Task to complete →
The required lines are those that contain "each"; pull them out of the data and copy them.

Supplied data →
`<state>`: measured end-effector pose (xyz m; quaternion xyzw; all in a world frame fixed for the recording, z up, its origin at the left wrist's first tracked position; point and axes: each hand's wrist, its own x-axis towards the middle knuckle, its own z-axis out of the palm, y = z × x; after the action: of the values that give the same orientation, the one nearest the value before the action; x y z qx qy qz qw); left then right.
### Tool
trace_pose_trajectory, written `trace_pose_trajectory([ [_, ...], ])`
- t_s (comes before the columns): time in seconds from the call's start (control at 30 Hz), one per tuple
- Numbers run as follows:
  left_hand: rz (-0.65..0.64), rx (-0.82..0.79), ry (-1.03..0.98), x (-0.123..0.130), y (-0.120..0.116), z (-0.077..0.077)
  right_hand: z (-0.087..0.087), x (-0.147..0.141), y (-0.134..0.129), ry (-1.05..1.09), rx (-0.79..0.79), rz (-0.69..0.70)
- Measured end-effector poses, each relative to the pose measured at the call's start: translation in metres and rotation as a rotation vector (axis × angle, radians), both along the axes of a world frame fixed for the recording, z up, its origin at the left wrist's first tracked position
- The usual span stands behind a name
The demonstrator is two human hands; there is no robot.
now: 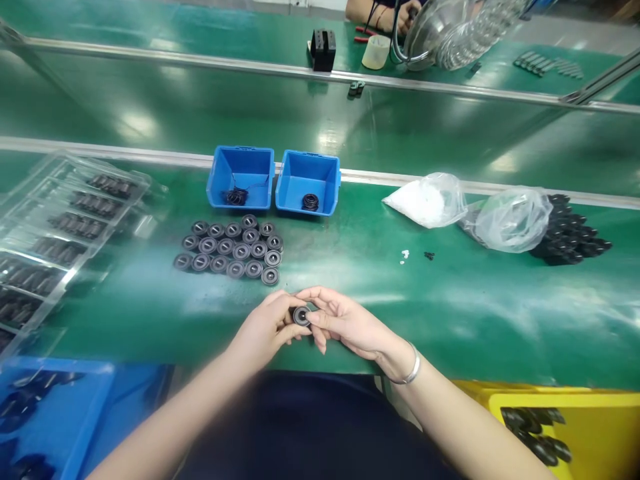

Written solution →
`<state>`: measured end-effector pose (xyz m; quaternion xyzw; all in a world frame fixed for the recording, z up, its origin at the left wrist's first tracked position; point and axes: each hand's wrist, its own x-axis towards the middle knuckle, its own z-axis out of the palm, y = z × x; after the action: of the values that give the same orientation, the one nearest the value before the action; x y z qx qy qz qw); left then right.
- Measured end-effector poses, each relative to the pose measured at the call's start: translation in metres and rotation as a rotation vector (axis × angle, radians), both along the axes of a world frame fixed for the recording, z up, its origin at the left wrist's first tracked position

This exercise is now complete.